The latest figures from a property information, analytics and services provider indicate that while last week’s clearance rates showed a spike up to 60.3 per cent from 55.2 per cent the previous week, this is still pale in comparison to the 74.5 per cent recorded over the final week of 2014.
Esther Yong, director of a Chinese-language real estate portal based in Australia, said this was not affecting offshore Chinese buyer confidence in the Sydney property market.
“Overseas Chinese buyers are generally not affected by this sort of news as this type of news takes a while to be reflected to them [as this is] not often reported in Chinese media,” she said.
Ms Yong also attributed this to their foundational reasons for buying the property in Sydney, including buying for their children’s education and migration — reasons which differ from local buyers.
“A couple of weeks of low clearance rates aren’t going to worry them.”
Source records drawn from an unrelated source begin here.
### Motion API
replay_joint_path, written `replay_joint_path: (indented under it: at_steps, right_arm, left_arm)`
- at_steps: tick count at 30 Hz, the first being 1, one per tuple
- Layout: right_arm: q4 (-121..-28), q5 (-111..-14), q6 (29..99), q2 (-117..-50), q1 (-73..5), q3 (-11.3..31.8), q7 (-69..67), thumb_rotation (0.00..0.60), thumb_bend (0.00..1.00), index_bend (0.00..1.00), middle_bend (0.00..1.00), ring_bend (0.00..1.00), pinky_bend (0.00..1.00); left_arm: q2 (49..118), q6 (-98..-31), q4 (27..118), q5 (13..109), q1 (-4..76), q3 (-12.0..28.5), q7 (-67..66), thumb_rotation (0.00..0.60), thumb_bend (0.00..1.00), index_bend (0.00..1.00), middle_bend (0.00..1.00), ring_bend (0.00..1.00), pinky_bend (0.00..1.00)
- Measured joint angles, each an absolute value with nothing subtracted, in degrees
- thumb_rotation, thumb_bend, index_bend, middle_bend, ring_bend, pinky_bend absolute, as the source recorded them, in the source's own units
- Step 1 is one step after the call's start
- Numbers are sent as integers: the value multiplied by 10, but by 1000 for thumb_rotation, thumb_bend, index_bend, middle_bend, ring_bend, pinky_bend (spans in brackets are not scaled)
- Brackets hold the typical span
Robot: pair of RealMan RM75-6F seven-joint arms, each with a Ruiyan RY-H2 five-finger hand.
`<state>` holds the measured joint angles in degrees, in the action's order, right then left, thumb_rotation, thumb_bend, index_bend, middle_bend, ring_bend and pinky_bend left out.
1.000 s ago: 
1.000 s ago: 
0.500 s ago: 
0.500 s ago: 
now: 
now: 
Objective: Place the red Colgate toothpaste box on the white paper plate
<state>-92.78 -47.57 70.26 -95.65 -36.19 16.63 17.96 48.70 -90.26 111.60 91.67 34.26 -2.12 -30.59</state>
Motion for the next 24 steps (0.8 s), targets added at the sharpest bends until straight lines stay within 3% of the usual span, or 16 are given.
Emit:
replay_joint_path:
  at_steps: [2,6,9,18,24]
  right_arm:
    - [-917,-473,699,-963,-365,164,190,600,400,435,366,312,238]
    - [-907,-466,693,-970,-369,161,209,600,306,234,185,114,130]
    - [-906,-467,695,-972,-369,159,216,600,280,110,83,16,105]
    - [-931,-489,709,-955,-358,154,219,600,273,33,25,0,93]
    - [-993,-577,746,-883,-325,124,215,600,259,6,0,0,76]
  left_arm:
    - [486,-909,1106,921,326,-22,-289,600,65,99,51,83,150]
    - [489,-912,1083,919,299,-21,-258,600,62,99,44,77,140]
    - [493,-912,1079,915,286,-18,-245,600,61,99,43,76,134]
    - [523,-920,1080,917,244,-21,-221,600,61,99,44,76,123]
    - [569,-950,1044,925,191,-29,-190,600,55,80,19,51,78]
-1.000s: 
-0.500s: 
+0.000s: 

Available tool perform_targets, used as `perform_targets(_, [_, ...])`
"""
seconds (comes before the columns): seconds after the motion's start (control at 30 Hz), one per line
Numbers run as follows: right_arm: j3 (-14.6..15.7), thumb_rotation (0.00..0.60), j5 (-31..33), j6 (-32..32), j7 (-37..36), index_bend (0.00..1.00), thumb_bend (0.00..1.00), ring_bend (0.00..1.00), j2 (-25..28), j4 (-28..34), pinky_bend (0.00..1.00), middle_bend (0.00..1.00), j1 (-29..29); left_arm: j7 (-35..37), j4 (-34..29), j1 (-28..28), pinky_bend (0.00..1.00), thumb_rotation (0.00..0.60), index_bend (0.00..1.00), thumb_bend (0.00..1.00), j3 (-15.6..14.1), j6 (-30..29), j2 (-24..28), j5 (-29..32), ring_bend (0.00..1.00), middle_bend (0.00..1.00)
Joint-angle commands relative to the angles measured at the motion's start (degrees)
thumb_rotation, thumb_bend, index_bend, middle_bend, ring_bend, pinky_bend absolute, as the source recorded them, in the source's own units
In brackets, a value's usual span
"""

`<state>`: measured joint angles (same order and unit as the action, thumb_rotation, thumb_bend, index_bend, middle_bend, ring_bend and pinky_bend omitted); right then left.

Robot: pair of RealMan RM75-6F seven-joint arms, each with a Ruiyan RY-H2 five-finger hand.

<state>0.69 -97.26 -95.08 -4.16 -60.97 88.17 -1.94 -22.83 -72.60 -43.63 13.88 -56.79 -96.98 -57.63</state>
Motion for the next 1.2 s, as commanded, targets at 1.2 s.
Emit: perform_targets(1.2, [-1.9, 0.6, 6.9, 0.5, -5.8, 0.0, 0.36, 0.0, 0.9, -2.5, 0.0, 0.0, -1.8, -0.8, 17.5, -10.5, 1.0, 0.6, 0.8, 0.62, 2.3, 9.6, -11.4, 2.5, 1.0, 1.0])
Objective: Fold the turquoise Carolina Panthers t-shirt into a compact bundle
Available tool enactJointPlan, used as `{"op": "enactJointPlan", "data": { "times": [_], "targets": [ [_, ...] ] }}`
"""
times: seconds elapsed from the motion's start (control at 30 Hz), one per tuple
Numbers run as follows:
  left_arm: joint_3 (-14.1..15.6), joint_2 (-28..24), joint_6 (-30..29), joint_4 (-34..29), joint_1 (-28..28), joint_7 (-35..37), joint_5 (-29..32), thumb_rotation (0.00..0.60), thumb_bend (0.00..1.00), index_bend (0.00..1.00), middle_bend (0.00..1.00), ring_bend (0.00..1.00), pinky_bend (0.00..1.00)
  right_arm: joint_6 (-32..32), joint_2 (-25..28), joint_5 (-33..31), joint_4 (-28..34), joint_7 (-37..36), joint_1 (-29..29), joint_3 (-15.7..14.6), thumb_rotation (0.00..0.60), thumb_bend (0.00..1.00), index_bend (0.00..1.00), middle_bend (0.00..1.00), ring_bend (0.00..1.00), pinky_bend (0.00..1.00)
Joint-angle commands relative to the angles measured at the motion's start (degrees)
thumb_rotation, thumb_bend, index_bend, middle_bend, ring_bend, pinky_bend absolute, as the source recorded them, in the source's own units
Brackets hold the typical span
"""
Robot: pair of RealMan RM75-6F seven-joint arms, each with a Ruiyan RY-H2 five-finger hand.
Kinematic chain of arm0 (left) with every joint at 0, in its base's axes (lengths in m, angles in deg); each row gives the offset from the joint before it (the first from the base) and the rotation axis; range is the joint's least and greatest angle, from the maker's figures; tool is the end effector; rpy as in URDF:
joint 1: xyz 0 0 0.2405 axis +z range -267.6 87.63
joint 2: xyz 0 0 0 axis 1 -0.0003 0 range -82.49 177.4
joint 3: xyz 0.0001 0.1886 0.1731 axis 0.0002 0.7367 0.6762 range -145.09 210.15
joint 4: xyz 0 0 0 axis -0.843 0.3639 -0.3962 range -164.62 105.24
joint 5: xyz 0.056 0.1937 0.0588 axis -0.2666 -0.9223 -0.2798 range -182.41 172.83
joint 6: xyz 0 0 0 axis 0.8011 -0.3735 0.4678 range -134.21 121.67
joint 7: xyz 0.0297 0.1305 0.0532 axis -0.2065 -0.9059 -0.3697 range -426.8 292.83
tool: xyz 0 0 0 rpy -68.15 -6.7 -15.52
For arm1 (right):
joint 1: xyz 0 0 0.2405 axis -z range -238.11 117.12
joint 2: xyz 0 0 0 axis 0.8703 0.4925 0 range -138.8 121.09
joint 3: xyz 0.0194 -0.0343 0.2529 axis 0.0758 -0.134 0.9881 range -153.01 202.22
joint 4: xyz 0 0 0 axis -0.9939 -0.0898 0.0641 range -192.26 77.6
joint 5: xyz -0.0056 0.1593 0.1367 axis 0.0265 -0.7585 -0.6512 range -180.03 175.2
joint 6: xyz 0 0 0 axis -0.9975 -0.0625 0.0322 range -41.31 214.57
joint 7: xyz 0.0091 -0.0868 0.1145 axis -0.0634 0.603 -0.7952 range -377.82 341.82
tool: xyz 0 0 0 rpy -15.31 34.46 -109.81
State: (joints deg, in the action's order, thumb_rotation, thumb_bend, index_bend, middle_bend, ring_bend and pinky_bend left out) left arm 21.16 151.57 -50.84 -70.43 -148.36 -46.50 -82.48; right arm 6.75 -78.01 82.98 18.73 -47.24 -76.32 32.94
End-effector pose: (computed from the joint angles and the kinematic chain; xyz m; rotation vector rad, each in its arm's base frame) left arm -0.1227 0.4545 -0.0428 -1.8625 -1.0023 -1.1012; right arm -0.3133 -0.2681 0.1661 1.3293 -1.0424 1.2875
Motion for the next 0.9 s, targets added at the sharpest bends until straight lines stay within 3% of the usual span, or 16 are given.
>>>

While lower clearance rates had not discouraged offshore buyers, Ms Yong noted that local Chinese investors were taking a step back.
“Local Chinese buyers are definitely savvier when it comes to this news, some of them we’ve spoken to do think that it’s a good time to slow down a bit and see how the market reacts in the new year.”
This was not seen in Camperdown, where a two-bedroom terrace on 8 Eton Stwas sold under the hammer last week for $1.245 million to a local Chinese couple looking to invest.
A buyers agent specialising in transactions with Chinese buyers, who wished to remain anonymous, agreed the impact of slow clearance rates on Chinese buyers was limited.
“I don’t think it’s too much of a concern,” he said.
“Clearance rates are down as it is close to holiday season and in addition, clearance rates are only an indicator as many of the passed-in properties sell not long after.”
The buyers agent said the “substantially smaller commissions” offered for new Sydney units compared to other markets were a reflection of the true value of the property, as there was no need for huge incentives to offload the supply.
“Looking at the new apartment market, Sydney is definitely still seen as the preferred option for many investors over Melbourne and Brisbane where oversupply may be an issue.”